The charges ruined their political careers, but both men were later exonerated by a federal appeals court.
However, the court did prove that two town employees were punished, possibly for their political views.

The case that fell apart

The federal government tried to prove that Cicco and Tabbachino had deliberately devised a scheme to collect money for political patronage over a time span from Nov. 8, 1988 to April 24, 1989.
Both men were charged with threatening part-time municipal employees with the loss of work if they didn’t provide political services and loyalty to the established Democratic Party in Guttenberg.
While some of the charges were dropped during the trial, a jury eventually convicted Cicco and Tabbachino of theft and bribery and depriving employees of their livelihood. Some of the federal charges were based on the fact that several programs for which the employees worked received federal grant money. Federal law protects federally-funded employees from political retribution or forced contributions to political campaigns, a legal argument that may be relevant to a recent lawsuit filed by Bayonne Councilman Ted Connolly against the Hudson County sheriff.
But in his appeal, Cicco said there was no fraudulent scheme. He pointed to other flaws in the original case that eventually won him an appeal.
The investigation made use of audio tapes that were designed to try to get Cicco to incriminate himself, which he said he never did. A court said the tapes were illegally made.
Two part-time special police officers met with their friend, an unsuccessful Republican candidate against Cicco and Tabbachino’s slate, who arranged a meeting with detectives at the office of the Hudson County Prosecutor, where the two men agreed to secretly tape Cicco and Tabbachino. But this taping was apparently done without the permission of the prosecutor at the time.
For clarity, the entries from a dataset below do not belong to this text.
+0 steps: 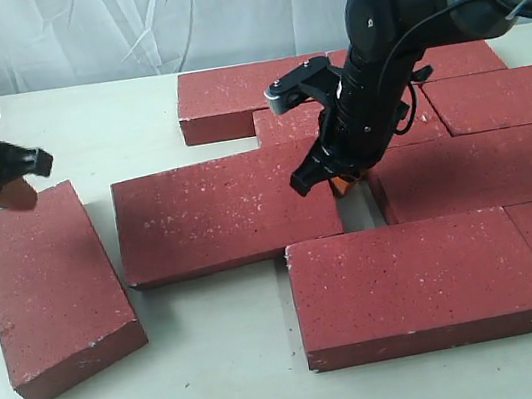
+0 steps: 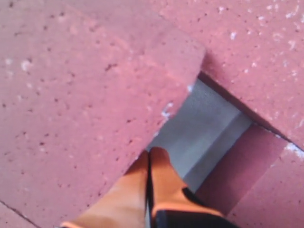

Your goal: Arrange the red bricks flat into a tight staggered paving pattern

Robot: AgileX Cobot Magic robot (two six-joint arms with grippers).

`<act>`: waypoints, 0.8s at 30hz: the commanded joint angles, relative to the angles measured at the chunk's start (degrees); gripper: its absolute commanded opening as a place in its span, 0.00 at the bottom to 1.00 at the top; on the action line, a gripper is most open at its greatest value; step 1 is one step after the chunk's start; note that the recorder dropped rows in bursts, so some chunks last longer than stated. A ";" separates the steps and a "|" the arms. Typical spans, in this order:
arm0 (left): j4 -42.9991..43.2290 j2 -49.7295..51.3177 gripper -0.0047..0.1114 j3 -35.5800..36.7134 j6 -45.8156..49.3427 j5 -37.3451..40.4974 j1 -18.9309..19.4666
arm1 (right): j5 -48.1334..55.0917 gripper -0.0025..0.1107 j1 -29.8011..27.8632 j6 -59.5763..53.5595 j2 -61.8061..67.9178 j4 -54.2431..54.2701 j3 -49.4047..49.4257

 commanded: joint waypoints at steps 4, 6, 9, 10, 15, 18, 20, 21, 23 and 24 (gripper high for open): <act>0.12 1.97 0.04 8.33 -3.07 -4.72 -1.73 | 0.93 0.01 0.39 -0.42 -0.30 -0.64 0.07; 0.39 3.00 0.04 8.33 -3.07 -5.60 -1.73 | 0.80 0.01 0.39 -0.42 -0.30 -0.66 0.07; 0.63 4.38 0.04 8.33 -3.19 -8.35 -1.73 | 0.69 0.01 0.39 -0.42 -0.30 -0.55 0.07; 0.63 4.93 0.04 8.33 -3.19 -9.47 -1.73 | 0.69 0.01 0.39 -0.42 -0.30 -0.52 0.07; 0.74 7.58 0.04 6.58 -2.96 -19.57 -1.73 | 0.12 0.01 0.39 -0.42 -0.30 -0.02 0.07; 1.99 9.30 0.04 3.07 -2.38 -25.22 -1.73 | -0.24 0.01 0.39 -0.42 -0.30 0.80 0.07; 4.04 11.77 0.04 0.01 -1.69 -28.41 -1.73 | -0.24 0.01 0.39 -0.42 -0.30 0.89 0.07; 6.67 13.79 0.04 -1.85 -1.69 -29.80 -1.73 | -0.24 0.01 0.39 -0.42 -0.30 0.89 0.07; 9.47 16.07 0.04 -4.61 -1.69 -27.74 -1.50 | 0.54 0.01 0.39 -0.42 -0.30 1.50 0.07; 9.48 15.86 0.04 -5.71 -2.52 -25.12 -1.01 | 0.88 0.01 0.39 -0.42 -0.30 1.73 0.07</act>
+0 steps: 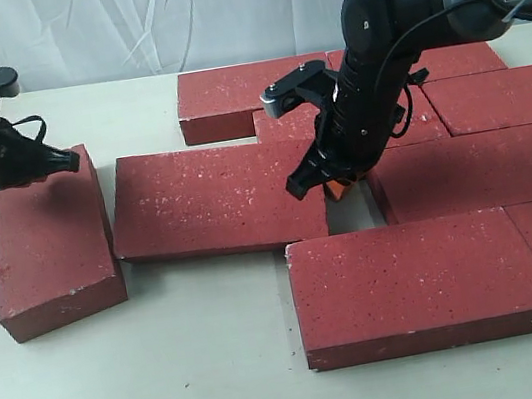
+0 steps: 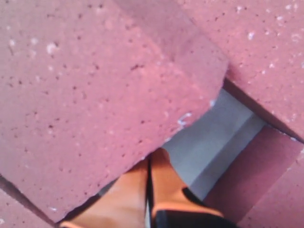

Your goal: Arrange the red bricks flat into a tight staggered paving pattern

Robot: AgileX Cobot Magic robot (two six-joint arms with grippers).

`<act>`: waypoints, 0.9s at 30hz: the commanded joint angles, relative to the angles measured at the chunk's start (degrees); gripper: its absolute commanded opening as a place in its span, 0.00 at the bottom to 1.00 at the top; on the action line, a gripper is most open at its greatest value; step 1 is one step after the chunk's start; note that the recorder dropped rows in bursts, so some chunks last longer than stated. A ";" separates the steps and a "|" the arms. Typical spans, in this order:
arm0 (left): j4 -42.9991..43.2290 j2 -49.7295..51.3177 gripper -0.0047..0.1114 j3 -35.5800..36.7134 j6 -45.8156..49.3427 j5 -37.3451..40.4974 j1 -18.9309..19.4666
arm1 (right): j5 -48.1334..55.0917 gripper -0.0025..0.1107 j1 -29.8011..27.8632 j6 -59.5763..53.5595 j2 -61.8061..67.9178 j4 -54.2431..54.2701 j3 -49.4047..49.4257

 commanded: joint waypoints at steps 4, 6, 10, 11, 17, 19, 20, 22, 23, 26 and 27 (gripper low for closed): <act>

The federal case attempted to prove that Cicco and Tabbachino were trying to extort future favors from the employees, not merely punish them for disloyalty to the Democratic organization. This point became a fatal flaw in the prosecution’s case, leading to the eventual reversal of the charges, since the evidence appeared not to show extortion for future services, a necessary element in their conviction. In other words, the appeals court did indeed find that the two political figures punished two special police officers for not supporting the Democrats, but not that they asked for anything in the future.
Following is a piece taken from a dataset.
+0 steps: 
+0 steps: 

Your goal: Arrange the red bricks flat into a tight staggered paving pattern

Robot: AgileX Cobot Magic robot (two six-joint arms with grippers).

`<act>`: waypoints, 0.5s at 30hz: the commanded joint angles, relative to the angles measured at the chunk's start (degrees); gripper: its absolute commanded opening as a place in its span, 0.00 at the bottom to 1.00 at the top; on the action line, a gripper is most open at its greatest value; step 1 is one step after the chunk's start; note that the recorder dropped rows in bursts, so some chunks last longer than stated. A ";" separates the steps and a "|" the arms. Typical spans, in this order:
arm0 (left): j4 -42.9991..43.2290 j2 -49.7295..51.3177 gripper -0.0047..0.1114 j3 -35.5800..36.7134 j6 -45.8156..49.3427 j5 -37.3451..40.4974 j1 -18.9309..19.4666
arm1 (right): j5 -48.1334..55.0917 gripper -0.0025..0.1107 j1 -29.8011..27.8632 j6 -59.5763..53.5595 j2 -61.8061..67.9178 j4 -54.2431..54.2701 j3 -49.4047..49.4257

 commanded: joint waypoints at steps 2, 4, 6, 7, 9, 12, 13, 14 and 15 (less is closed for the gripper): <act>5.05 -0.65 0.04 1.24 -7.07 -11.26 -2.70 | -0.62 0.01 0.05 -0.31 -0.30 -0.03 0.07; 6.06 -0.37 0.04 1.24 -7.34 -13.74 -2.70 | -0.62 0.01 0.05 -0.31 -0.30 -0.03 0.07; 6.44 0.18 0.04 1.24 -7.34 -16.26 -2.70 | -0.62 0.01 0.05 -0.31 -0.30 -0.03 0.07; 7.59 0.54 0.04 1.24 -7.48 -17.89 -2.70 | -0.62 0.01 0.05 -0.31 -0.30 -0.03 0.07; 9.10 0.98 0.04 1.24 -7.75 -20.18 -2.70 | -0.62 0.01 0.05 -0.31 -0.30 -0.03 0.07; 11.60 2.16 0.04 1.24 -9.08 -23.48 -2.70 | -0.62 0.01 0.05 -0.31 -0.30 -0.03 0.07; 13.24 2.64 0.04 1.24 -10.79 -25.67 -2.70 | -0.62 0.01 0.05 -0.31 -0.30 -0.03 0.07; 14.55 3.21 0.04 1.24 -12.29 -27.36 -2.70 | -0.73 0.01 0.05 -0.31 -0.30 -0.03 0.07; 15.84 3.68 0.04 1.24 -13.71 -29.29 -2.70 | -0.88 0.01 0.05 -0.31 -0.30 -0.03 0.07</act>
In September 1992, both men were sentenced to modified charges that resulted in one year probation each. An appeal was filed within a week. The conviction was upheld in an appeals court ruling in November 1992. But the conviction was overturned in the 3rd Circuit Court of Appeals in 1993.
Cicco and Tabbachino argued that the tapes did not provide enough evidence to sustain the conviction. The court agreed and did not rule on the second perhaps more potent argument: that the federal law concerning political intimidation was too broad.

His head held high

To this day, Cicco denies doing anything wrong.
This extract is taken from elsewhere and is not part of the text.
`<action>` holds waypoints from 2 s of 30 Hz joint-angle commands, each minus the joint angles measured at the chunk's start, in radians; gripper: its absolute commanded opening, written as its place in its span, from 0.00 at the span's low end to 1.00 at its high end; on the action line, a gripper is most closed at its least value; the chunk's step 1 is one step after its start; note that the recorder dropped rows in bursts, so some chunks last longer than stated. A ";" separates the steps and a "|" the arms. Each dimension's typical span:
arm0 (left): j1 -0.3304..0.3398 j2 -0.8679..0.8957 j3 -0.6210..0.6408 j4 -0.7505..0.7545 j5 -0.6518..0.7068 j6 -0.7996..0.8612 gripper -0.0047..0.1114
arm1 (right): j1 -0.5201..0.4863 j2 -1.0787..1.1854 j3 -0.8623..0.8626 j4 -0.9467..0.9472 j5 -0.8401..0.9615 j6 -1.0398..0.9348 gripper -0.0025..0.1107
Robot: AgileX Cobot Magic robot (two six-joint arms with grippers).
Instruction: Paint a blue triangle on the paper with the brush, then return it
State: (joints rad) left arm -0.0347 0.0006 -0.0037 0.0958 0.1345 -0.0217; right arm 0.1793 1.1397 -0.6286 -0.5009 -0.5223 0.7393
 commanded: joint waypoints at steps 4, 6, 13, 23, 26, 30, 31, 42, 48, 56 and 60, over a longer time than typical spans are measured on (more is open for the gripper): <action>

“Because of political reasons, the [Guttenberg] governing body chose not to reappoint two special police officers,” Cicco explained. “That is what I’m accused of, and I accept responsibility for those actions. I did not seek out either of these two individuals. They sought me out. One visited me in my office the other came to my automobile, both wearing recording devices. I was honest with them during my conversation with them. Basically, I informed that that they would not be reappointed by the board because the board was upset with their attitudes, political and otherwise.”
Cicco, 58 at the time he was charged, lives his life with quiet dignity knowing that in the end a court appeal vindicated him. But like Ray Donovan – who was denied confirmation as Labor Secretary after being nominated by President Reagan – that doesn’t mean he hasn’t suffered.
Donovan’s post-vindication question – “What office do I go to to get my reputation back?” – is something Cicco says is a problem for any politician proven innocent.
“You don’t get the same kind of headlines in the newspapers,” he said. “And not everyone will believe you’re innocent, even when a court says you are.”